## [Work required]
Return each line in the records below that includes "moved".

## [Data to process]
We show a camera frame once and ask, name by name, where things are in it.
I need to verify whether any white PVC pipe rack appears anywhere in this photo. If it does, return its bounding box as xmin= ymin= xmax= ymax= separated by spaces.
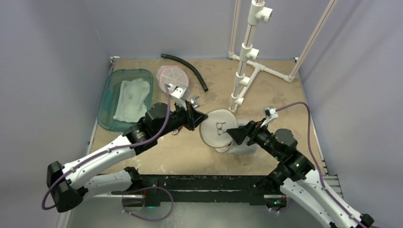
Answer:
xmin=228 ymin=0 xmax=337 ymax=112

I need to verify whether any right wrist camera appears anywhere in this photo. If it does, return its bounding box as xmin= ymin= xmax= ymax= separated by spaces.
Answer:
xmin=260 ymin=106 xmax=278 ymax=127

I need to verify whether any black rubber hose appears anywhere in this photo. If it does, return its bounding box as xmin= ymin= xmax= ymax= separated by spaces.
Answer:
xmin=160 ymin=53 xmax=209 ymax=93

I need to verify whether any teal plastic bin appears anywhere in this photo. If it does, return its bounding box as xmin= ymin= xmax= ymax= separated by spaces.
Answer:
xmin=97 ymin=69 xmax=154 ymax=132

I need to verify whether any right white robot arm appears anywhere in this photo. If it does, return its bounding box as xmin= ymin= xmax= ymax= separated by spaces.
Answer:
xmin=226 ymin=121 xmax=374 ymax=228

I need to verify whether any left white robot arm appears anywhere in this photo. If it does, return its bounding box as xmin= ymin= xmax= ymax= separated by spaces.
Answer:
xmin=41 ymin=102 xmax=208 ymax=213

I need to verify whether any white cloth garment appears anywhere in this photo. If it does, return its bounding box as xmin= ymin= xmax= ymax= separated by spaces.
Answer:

--

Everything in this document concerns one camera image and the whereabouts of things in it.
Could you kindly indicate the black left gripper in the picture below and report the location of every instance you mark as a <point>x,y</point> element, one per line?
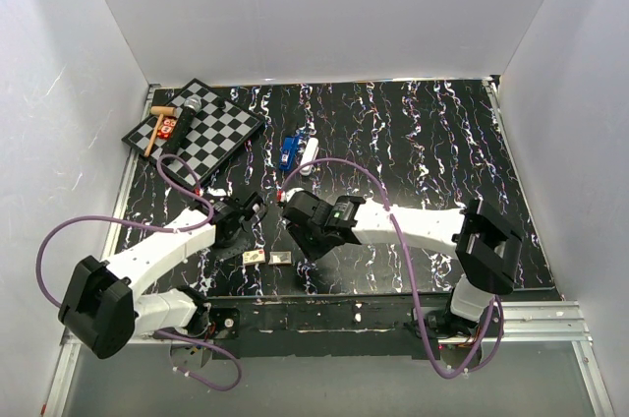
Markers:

--

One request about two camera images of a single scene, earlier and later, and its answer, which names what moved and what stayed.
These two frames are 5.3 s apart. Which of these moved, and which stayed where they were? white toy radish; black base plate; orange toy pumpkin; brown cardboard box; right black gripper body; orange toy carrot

## [Exercise output]
One request about two camera images of a single scene, earlier and later, and its answer, which names what moved and what stayed.
These two frames are 5.3 s apart. Which of these moved, and which stayed where they were? white toy radish; black base plate; orange toy pumpkin; brown cardboard box; right black gripper body; orange toy carrot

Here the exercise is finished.